To this he had not replied. He had simply stroked her cheeks with his delicate powerful palms. In the hottest weather his palms were cool and dry, and yet they were never cold. There was healing in his hands. She would never see anyone like him, never meet a man who could compare to him, but because the smooth skin that covered his handsome body was dark, they must never be man and wife, a coating so thin though dark, that it could be pierced by a pin and underneath the flesh was as pale as her own and the blood as red. Yet it was the paper thin darkness of the skin that forced them on their separate ways, on opposite sides of the world.

She did not agree, nevertheless, with all that he had decreed. There was still her hope in the child. The child, if there was a child, she would not put away as he had commanded her to do. If there was to be a child then she would go back to India somehow and insist that Jatin marry her and recognize his own son. She would not be as her father was. What she believed in she would do. Love one another, the Scriptures said, and so she had loved all that was India. She had loved Vhai and the people of Vhai and she had loved the children and the women, and her ayah’s flesh was real to her as her own mother’s. Then, finally, she had loved Jatin.

She clung to the rail and closed her eyes in profound entreaty. “Oh, God, if You are there, then please, give me what I want most! Give me a baby, so that I can go back to Jatin!”

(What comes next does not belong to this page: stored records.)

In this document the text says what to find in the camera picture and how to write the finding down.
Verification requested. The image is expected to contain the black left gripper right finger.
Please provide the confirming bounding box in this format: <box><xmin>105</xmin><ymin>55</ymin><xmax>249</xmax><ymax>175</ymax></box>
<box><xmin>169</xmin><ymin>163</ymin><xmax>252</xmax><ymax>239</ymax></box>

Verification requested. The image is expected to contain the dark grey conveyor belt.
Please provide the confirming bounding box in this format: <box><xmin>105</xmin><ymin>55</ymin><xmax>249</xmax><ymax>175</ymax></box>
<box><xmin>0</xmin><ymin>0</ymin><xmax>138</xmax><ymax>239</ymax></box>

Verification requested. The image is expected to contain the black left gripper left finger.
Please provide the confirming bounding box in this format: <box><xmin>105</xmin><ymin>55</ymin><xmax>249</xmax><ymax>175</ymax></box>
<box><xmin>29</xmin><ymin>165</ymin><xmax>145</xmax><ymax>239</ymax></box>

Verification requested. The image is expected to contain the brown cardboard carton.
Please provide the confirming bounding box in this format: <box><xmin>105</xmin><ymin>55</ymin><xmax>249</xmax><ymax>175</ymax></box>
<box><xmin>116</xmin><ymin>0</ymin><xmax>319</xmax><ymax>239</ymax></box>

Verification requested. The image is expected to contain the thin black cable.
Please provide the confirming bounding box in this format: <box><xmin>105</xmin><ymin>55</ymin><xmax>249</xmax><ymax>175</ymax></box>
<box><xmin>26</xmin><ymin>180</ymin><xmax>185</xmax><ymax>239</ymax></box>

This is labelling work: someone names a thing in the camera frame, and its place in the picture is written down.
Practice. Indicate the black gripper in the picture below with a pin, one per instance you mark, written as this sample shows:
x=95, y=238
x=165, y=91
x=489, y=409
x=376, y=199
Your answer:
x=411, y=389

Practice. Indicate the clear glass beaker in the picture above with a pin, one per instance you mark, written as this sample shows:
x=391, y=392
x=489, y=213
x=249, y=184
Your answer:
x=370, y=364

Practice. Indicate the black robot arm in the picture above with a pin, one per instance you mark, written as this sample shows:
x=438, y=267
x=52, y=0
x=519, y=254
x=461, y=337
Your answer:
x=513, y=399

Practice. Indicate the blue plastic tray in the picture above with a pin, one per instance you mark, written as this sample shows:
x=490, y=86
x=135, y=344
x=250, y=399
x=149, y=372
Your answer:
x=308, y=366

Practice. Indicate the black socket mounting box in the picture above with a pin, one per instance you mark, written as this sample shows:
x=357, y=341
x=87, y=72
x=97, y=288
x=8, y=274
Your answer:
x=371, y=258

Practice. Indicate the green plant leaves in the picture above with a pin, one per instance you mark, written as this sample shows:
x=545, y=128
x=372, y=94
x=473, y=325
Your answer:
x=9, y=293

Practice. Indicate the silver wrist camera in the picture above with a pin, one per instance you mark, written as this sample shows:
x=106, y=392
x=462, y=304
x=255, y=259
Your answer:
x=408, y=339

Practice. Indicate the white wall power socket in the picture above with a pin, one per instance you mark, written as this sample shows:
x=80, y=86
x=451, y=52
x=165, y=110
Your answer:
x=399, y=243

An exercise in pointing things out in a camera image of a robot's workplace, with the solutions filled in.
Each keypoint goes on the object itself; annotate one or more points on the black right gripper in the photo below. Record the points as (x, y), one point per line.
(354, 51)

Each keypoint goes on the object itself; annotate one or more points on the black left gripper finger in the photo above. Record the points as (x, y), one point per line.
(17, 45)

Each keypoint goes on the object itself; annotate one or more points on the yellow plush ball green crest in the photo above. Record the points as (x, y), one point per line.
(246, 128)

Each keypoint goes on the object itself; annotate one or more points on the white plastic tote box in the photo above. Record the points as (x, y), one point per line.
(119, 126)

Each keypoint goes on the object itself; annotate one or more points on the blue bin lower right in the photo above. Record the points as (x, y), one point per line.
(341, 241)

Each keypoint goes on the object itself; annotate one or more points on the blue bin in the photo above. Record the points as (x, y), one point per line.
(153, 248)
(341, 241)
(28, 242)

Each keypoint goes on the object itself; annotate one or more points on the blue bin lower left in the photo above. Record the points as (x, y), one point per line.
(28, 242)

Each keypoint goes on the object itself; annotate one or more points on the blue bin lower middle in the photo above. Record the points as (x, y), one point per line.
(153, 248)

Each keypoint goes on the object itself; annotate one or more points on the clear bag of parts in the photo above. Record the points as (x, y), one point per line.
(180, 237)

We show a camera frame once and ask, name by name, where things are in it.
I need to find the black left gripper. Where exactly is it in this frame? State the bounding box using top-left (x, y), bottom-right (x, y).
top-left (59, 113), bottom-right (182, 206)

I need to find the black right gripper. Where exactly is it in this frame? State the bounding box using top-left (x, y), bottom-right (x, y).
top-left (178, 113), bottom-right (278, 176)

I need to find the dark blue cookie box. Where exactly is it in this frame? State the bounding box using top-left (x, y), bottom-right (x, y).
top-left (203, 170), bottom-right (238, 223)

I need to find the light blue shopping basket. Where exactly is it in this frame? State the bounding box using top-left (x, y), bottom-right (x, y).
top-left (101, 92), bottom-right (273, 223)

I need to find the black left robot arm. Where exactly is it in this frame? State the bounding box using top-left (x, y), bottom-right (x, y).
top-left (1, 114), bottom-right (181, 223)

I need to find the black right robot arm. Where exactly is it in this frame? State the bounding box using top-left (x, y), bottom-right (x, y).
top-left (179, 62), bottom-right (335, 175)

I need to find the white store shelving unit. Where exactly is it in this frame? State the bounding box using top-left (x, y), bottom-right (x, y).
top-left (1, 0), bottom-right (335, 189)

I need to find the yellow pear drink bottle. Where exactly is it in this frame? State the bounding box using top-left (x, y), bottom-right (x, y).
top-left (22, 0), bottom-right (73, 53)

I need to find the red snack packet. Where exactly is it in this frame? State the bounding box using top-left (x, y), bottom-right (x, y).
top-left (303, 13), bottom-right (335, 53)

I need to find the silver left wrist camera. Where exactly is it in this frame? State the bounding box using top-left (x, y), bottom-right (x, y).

The intensity of her prayer was so great that instantly she felt sure her prayer had been heard. A soft night wind blew over her. A moment before there was no wind, and now suddenly there came the wind, a sign and promise! She opened her eyes in an ecstasy of hope, and felt the ship rise and fall beneath her feet. They were beyond the bay and out upon the sea, but she would come back, for God had heard her and He had given her the sign. She toyed with the idea, just for a moment, of telling her mother that there would be a child and then she decided against it. No, not yet — she might be wrong about God. It would be days before she could know.

She shivered, suddenly cold with the chill of the sea wind. She must not lose Jatin in the dark. Vhai was there and it would always be there. Though she was being carried far away, she would come back — if she was right about God.